This year in particular, those extra days made all the difference. I ended up doing four shows this fall in addition to this Backyard Sale, which is one or two more shows than I should have done. Covid uncertainty made scheduling very difficult. So I was cranking at full-speed since mid-August just to have an adequate amount of inventory, barely taking any days off. Still, I really did not have enough. I pulled out all of my tricks for making my displays look fuller than they were. For the last two months, I was making extra pots with each cycle, often working until 8 or 9pm.
Next year, I will try to plan my schedule better. Although Covid might still make that hard.
Here’s the bad part about doing an outdoor event in December: the weather really isn’t reliable enough at this time of year. It doesn’t help that local meteorologists tend to exaggerate all the time, which means it’s hard to know when to take them seriously or not. The forecast changed every day for a week leading up to the sale. Luckily on Saturday, the temperatures were quite warm, winds were gusty but it wasn’t raining.
On Saturday night, things turned ugly. The same storm system that caused tornadoes in the middle of the country arrived on the east coast. I was pretty tired from having gotten up at 5am, and had planned on going to bed early. When the winds began howling I decided to stay up as late as possible, just to keep an eye on my canopy. I only had a small inventory left, and it was all being stored under the canopy. This is one of those times when I am pretty sure I have a guardian angel. The angel told me to stay up late, and had me walk over to the back door in the kitchen to check on the canopy, so I there watching as a crazy gust of wind caused the canopy to slide over by a few feet, then start to collapse. Therefore I was able to intervene right away.
When I got outside, the tent was sort-of on its side and no longer in the shape of a cube. At first, I tried to stand it upright, and that’s when I realized that one of its legs had snapped into two pieces.

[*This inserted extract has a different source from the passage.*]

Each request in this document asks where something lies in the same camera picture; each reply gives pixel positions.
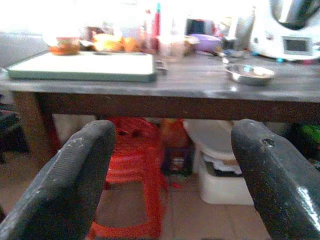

So once the tent was inside, I had to assess to damage to the pots. One of the tables had been knocked over, and those pots were on the ground. The remaining three tables were still standing. Of all the pots on the ground, only five of them were broken, and the rest were fine. The broken pots were all small things, mugs and cups. Pretty amazing how many pots landed on a stone patio and survived.
This doesn’t mean I will refuse to do this outdoors again. I definitely prefer to do it indoors, but if Covid is still an issue next December, I will do it outdoors again, just with different strategies in place.
On Monday, I called Creative Energies, the company that makes the Light Dome Canopy. The parts I needed ended up costing only $160. So while I was on the phone with them, I did something that I had wanted to do for many years, which is to buy another set of four legs, so I can cut off the very top part that curves in towards the roof rafters. I’m going to use the second set of legs for indoor shows, where the top part of the leg looks a little weird. You can see what I’m talking about in this screenshot:
Before, I wasn’t sure if it was possible to cut off that top part. But this weekend I found myself with an already ruined leg, so I took a hacksaw and tried it. And it worked! So going forward my booth at indoor shows will look a bit more polished.
My year is not quite done yet. I need to finish a wedding registry and deliver it later this month. I had already set aside many of those pots throughout the fall, so this week’s workload is very light. Then I need to clean the studio. Then I will take a couple of months off. I am skipping the ACC Baltimore show next February. (See, I’m already learning how to give myself a break sometimes!) My first show of 2022 will be the Smithsonian Craft Show in April.